Lo que puso fue una pequeñísima y diluida gota. “¿Eso es todo?”, pregunté. Yo esperaba el resplandor que produce un trago rápido de whisky o algo así.
Mientras tanto, él estaba vaciándose el resto porque ya entonces estaba muy enganchado. Cuando él acabó, empecé a sentirme rebosante. Había una voz insistente en mi pensamiento: “Me he metido heroína, no necesitaré volver a tomar”.
Supe que la heroína era para mí porque no me sentí mal tras lo ocurrido en Long Beach (a finales de los cincuenta pasó un periodo en la cárcel a causa de su adicción) y ya no volví a sentir pena de mí misma. Cuando salí de prisión tenía el pelo tan largo que me cubría la espalda. Un día, en un excesivo arrebato de furia, amargura y lástima me lo corté. Hice muchas locuras como ésa. Pero después de que John puso la aguja en mi brazo, me tranquilicé. Dejé de beber tan pronto empecé a consumir heroína y en los siguientes años difícilmente supe lo que era una borrachera.
La adicción de O’Day fue —si eso es posible— más física que psicológica, y le dio a su vida bastantes incidentes policíacos y también momentos de gran altura musical. Tras irregulares tentativas por distanciarse de las jeringas, a principios de los setenta regresó en plena forma al Berlin Jazz Festival y a mediados de esa década, negándose a ser sepultada por las compañías discográficas, creó su propio sello: Emily.
John Poole, también libre de sustancias químicas, siguió acompañándola en la batería hasta que a mediados de los ochenta el cáncer lo consumió.
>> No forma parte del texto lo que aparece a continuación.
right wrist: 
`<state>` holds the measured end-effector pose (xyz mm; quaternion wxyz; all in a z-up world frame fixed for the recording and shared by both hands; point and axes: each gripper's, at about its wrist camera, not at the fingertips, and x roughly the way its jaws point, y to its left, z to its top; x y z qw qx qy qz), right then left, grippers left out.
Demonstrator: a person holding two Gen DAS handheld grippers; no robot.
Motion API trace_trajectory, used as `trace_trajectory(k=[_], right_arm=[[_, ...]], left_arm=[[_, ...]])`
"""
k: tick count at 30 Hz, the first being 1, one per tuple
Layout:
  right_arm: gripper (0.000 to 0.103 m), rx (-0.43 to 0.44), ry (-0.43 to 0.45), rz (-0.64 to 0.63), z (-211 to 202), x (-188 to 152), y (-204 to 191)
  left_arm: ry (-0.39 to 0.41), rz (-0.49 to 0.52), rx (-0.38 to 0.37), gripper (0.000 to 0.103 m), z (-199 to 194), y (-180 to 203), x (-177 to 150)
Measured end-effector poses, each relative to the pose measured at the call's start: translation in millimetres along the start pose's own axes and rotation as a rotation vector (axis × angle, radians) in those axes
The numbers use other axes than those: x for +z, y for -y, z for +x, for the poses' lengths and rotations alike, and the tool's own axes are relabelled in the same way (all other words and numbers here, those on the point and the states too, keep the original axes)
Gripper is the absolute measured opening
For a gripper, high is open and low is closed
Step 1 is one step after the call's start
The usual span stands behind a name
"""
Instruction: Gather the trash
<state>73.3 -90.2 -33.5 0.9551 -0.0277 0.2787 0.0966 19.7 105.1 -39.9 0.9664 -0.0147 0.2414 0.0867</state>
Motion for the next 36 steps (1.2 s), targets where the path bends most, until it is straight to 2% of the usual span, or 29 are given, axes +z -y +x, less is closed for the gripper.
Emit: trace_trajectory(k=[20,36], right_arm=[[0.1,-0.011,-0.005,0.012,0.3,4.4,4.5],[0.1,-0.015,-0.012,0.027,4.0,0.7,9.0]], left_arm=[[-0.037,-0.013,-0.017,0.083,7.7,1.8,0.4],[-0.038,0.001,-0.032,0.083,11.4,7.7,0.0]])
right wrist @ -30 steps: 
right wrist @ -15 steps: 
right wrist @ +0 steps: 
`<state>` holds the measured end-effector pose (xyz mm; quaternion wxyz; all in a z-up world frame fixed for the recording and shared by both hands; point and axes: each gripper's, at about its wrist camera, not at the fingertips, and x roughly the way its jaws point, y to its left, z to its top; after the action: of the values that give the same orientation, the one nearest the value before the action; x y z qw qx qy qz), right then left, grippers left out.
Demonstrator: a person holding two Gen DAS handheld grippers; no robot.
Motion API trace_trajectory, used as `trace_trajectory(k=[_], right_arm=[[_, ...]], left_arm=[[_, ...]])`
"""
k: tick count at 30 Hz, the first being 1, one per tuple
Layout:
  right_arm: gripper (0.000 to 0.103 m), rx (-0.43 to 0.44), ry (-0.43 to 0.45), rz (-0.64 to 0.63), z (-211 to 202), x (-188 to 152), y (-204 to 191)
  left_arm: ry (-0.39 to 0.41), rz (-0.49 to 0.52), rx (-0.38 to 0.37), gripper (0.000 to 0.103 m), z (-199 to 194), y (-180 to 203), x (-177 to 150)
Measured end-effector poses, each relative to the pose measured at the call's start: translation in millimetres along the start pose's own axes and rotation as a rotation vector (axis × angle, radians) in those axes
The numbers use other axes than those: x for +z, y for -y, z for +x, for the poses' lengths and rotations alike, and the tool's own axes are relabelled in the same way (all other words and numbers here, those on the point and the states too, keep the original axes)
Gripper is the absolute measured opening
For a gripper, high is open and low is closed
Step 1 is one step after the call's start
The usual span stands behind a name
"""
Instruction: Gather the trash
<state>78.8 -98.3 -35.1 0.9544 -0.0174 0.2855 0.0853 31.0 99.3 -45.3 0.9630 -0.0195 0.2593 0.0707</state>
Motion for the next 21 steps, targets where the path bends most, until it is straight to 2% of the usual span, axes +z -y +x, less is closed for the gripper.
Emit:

Su amistad duró 32 años y más allá de que pueda resumirse con comparaciones tipo Bonnie y Clyde, hay que recordarla cuando sobre un escenario o en el estudio de grabación la mancuerna se convirtió en chispa e impulso en temas como “Tea for two”, “Theme there eyes” y “Anita’s blues”, todos incluidos en Finest Hour.
De forma proporcional a su cada vez más duro carácter —proverbial es su rechazo a la prensa, ante la cual se exhibe insolente e indiferente—, en los ochenta su voz comenzó a deteriorarse y, no obstante, desde entonces se ha mantenido empeñada en grabar y ofrecer recitales a los que, devotamente, acuden aquellos que aplaudieron sus colaboraciones con Gene Krupa y Stan Kenton (banda a la que la cantante renunció cuando descubrió que sus integrantes eran unos aburridos que “en su tiempo libre se ponían a leer libros”), y que en su momento le perdonaron sus devaneos pop, localizados entre 1945 y 1950, de los que “Yea Boo” queda, a decir de varios críticos, como uno de los peores sencillos de principios de los cuarenta.
Hoy, luego del cedazo de los años, del reconocimiento hasta presidencial y de la valoración justa de las grabaciones que realizó desde 1952 con la guía del productor y promotor Norman Granz en los sellos Mercury, Clef, Norgran y Verve, Anita O’Day —con su mejor voz— está viva para dar lecciones de donosa temeridad y ocupar, por fin, un nicho mayúsculo entre las cantantes del siglo pasado.
(Esta nota apareció en la prensa en el año 2003. Anita O'Day falleció el 23 de noviembre de 2006.)